# Collection entries
-------
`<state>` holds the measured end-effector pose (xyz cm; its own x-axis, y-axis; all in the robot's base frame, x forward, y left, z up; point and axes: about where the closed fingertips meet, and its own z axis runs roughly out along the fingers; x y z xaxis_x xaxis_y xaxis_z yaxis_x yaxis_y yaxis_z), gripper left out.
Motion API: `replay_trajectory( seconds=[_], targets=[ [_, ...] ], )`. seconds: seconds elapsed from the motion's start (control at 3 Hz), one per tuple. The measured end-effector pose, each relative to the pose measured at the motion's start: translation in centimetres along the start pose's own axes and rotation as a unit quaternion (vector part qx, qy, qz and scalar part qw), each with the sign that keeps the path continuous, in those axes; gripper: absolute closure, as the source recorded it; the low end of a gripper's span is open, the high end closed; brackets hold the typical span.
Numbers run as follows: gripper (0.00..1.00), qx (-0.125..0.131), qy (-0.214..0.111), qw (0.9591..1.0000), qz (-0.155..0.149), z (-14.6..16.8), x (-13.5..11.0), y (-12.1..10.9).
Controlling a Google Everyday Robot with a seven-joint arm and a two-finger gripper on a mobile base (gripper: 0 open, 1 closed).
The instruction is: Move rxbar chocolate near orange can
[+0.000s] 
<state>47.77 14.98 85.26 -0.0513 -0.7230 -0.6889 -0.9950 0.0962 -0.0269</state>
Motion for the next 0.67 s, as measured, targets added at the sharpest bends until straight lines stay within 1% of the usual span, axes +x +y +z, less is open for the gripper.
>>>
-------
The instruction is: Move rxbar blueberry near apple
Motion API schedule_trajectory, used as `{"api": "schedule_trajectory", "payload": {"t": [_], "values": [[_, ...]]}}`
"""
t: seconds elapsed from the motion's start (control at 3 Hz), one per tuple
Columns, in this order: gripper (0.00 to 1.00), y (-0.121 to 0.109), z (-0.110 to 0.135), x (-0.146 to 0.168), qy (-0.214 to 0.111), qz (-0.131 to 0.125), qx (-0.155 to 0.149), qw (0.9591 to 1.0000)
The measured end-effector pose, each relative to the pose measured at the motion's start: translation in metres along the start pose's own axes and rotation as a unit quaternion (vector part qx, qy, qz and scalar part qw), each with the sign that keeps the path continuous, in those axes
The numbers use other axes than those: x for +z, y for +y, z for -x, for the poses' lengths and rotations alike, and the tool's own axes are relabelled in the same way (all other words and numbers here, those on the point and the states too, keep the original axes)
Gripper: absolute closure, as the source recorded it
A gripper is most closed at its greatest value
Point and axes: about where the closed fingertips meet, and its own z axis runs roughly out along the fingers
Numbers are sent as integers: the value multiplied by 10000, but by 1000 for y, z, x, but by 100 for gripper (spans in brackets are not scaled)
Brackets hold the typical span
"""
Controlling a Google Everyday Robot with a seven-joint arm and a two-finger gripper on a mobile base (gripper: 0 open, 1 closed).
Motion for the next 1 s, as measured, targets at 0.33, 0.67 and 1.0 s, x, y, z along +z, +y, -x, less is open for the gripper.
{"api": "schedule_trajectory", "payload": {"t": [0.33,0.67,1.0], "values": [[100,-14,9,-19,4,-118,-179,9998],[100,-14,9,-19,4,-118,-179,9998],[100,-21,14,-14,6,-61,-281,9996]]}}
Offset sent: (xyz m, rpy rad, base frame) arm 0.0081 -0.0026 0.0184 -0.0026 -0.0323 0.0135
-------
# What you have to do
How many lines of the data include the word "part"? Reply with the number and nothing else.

# Result below
2